Subject: [harryproa] Re:: trimaran style HP
From: "robriley@rocketmail.com [harryproa]"
Date: 5/5/2016, 9:17 AM
To: <harryproa@yahoogroups.com.au>
Reply-to:
harryproa@yahoogroups.com.au

 

I guess we are talking about the cruising proa where Im not sure a proa balances or compares well with a trimaran. I shall explain.

If Im to check it against a 9m catamaran, it is as though the cat is cut in half, and a half clear span bridgedeck adjoins a 40ft slender hull. Typically todays cats make heavy compromises to afford in hull accommodation, the hulls are wider and it is usual to find flatish and wide sections aft which can be better utilised by double berth spaces because that makes a logical distribution in the utility of using the boats volume.

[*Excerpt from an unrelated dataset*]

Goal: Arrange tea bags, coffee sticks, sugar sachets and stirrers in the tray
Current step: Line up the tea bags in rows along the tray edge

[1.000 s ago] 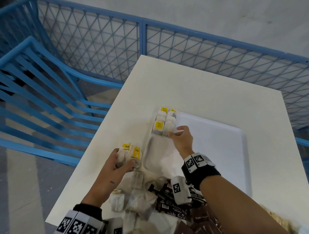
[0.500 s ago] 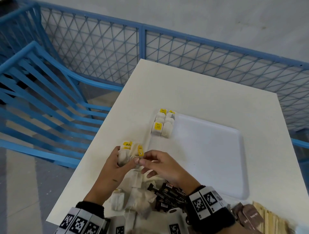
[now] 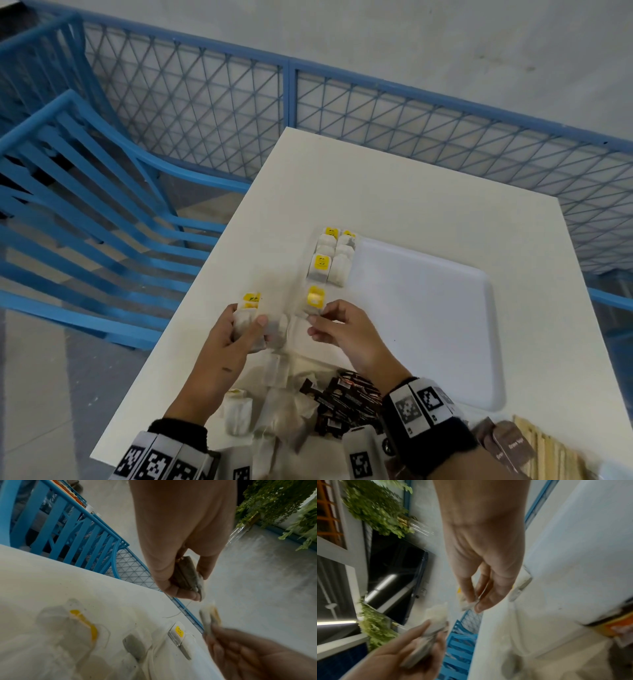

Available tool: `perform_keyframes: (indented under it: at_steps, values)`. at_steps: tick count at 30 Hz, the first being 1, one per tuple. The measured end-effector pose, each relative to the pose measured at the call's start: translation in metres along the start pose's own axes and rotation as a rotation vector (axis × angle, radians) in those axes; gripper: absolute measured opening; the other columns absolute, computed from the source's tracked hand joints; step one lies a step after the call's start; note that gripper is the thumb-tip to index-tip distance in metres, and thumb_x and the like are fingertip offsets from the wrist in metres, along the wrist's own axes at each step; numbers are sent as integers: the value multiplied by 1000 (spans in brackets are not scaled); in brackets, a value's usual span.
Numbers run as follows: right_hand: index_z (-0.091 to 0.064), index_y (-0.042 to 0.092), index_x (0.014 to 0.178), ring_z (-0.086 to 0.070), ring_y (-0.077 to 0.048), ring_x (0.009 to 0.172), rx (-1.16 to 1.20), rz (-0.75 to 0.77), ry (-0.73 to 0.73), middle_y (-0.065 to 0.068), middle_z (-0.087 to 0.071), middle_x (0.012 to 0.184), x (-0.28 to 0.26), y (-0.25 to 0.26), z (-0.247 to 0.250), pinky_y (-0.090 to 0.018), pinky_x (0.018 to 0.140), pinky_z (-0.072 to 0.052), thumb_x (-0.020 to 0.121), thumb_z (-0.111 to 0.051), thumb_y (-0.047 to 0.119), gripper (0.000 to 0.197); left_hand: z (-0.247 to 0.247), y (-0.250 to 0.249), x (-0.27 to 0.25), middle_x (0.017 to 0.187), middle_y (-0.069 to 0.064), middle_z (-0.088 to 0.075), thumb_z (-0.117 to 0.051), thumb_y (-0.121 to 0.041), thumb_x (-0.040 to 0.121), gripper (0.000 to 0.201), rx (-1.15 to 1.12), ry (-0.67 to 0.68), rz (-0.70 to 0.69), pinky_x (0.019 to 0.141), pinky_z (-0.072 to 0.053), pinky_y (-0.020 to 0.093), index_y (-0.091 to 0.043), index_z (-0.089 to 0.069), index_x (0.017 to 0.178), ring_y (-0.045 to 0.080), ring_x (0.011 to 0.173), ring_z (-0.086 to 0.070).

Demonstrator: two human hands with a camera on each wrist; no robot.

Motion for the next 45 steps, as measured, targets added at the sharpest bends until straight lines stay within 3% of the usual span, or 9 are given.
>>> perform_keyframes:
  at_steps: [7,12,17,20,30,33,37,42,45]
  values:
    - [-60,6,79,-57,-14,59,-151,-4,-288,-6,-61,69,43,-8,22,-14,50,-50,81,-69,3,10,5,1,-2,94,4,-67,-51,-18,93,13,5,-30,11,70,-56,18,-11,-58,102,16,85,-65]
    - [-66,3,88,-53,-10,57,-287,12,-336,-3,-60,66,69,-11,18,-12,47,-47,78,-72,9,13,8,2,-1,96,9,-67,-53,-22,92,15,36,-37,25,81,-55,30,-10,-57,101,23,88,-65]
    - [-61,12,77,-51,-12,57,-416,21,-357,-2,-59,62,86,-13,13,-30,66,-49,73,-78,17,18,9,2,0,96,9,-67,-52,-21,92,14,33,-34,21,74,-56,25,-11,-57,101,20,84,-66]
    - [-52,18,71,-56,-19,66,-424,42,-382,-7,-63,74,91,-15,13,-36,72,-51,69,-80,17,28,11,3,1,97,12,-67,-53,-22,91,16,31,-35,20,77,-56,28,-10,-58,101,21,86,-65]
    - [-40,21,72,-63,-31,85,-468,75,-411,-14,-66,92,99,-17,14,-40,77,-54,65,-82,20,43,5,3,2,90,3,-68,-54,-20,91,14,13,-28,42,74,-56,21,-10,-58,99,16,83,-65]
    - [-43,14,88,-58,-21,83,-495,83,-398,-10,-66,94,95,-17,15,-31,75,-48,70,-80,19,41,3,2,1,93,3,-69,-54,-21,91,14,-2,0,52,76,-55,21,-12,-58,101,15,85,-66]
    - [-50,13,94,-54,-14,74,-510,120,-334,2,-57,76,77,-9,5,-24,68,-43,79,-72,26,30,1,1,2,93,-1,-71,-64,-24,87,14,-87,31,88,81,-52,26,-17,-60,99,9,87,-67]
    - [-61,10,89,-55,-11,63,-485,140,-69,3,-59,72,39,7,-20,-16,60,-42,92,-52,38,30,3,0,4,106,18,-63,-61,-29,68,42,-210,66,121,97,-44,49,-5,-59,103,24,98,-61]
    - [-61,14,83,-55,-12,60,-277,41,128,0,-61,72,15,11,-33,-20,53,-41,97,-42,40,36,0,-2,3,106,20,-62,-61,-37,62,54,-175,69,86,92,-47,46,-4,-58,104,27,99,-60]
Point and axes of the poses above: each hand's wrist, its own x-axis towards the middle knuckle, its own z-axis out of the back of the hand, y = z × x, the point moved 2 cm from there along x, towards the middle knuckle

It works out, but they compromise speed, and the actual volume provided will exceed most peoples space requirements. And this is important, for if it is excessive in that as it would be singlehanded, it defies its original purpose. What you have is more volume you can sensibly use, and you already sacrificed available speed to achieve what is likely a single double berth possibly mirrored two to four times through the hulls.

It seems to me sailing short handed with half a cat is a sensible proposition. And it will be more sea able,  faster and safer.

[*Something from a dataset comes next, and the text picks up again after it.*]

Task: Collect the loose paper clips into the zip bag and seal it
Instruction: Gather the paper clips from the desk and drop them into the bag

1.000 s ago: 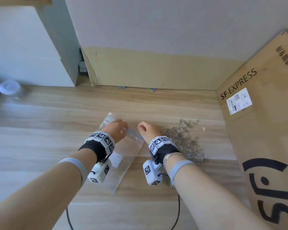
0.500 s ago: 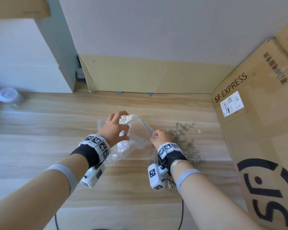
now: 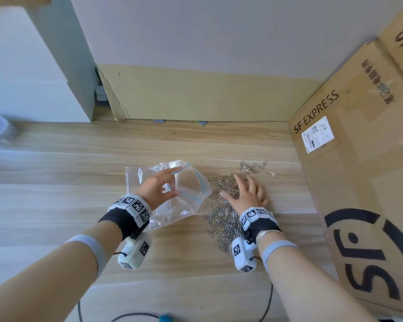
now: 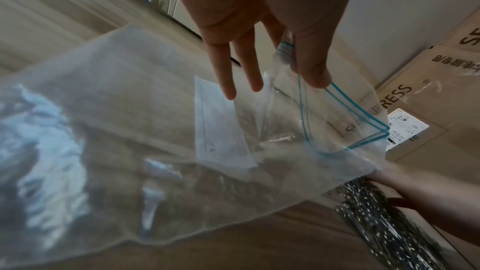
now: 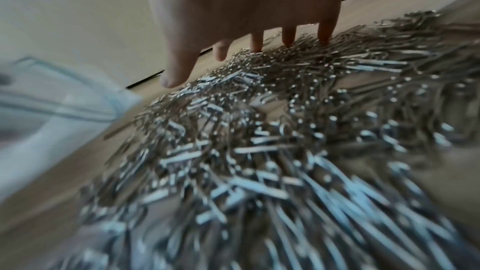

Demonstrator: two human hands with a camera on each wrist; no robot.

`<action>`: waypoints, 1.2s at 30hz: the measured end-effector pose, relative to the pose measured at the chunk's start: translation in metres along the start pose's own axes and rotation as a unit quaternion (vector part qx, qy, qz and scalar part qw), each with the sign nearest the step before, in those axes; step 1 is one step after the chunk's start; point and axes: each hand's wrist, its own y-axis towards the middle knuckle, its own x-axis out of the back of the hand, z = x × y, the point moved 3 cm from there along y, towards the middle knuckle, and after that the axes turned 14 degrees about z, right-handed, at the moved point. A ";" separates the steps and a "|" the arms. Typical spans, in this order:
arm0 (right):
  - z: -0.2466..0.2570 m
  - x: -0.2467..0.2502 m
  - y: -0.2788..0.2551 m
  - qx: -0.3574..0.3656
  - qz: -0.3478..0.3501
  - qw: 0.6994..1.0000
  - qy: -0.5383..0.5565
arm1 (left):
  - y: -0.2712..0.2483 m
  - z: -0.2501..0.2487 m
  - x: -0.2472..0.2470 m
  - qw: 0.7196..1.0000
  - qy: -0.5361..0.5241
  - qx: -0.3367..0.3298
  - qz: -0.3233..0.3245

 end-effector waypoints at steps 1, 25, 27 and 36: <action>0.002 -0.005 -0.001 0.010 0.008 0.999 -0.032 | 0.000 0.000 -0.001 1.000 -0.007 -0.004 0.002; 0.024 0.004 0.007 0.163 -0.042 0.984 -0.059 | 0.001 0.003 -0.014 0.998 -0.040 -0.038 -0.023; 0.029 0.011 0.002 0.173 -0.041 0.984 -0.029 | 0.001 0.004 -0.014 0.998 -0.038 -0.036 -0.028; 0.102 0.037 -0.039 0.291 0.068 0.953 -0.057 | 0.004 -0.008 -0.013 0.996 -0.053 -0.067 -0.017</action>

Tris on the other hand do offer a different distribution of volume where in the more difficult circumstances of restrained size it is floor area which is normally quite limited. Areas forward are too narrow but for using for the head, but there may be issues enabling a standing shower. Typically that leaves the wings of the hull for sleeping accommodation, and a double space aft as you indicate for a center cockpit design. But it does feel a little like life on a U Boat, crammed into all accessible spaces among the vegetables, dried meats and torpedoes. Im not sure I would like that.

Also, I once read a paper by James Wharram named 'Unsafe in any Sea', which highlighted the dangers of overpowered cats and the capsize issues of cats and trimarans tripping from beam on seas, where tris were particularly sensitive due to the low volume of the sponsons. If I recall it right, the paper determined via stability useful tris seem to top out at 30ft, where the utility of cats hull volume began to offer greater benefits. So it is interesting that the boats we are comparing are just on the cusp of these numbers. Compute within that the WW hull of a harryproa equivalent of the affected sponson has more volume, is taller, so has boundlessly more buoyancy.

Outside of the above generalisations, what 40F isnt doing is offering weatherly protected cabin space. Yet it is so very close to doing just that. That comfort is sacrificed to save something in the order of 50 sqft beam on windage and something in the order of 300 lbs in weight. As it would describe the existing boat with a 5m long by 2.5m cabin on the bridgedeck, taken from somewhere on top of the sleeping berth structures fore and aft, and from the WW edge of the WW hull to the edge of the present winch bases.

I know that at first thought, it sounds like such a cabin rather like an average cablecar in size would be a large burden, Now dont get me wrong I am aware that there are very good reasons why one would avoid doing that, but really what is being added is a low row of windows and a coach roof in place of the bimini. By eyeball measurement the difference in flat profile is some 50sqft additional on the existing 170sqft, it is so temptingly close.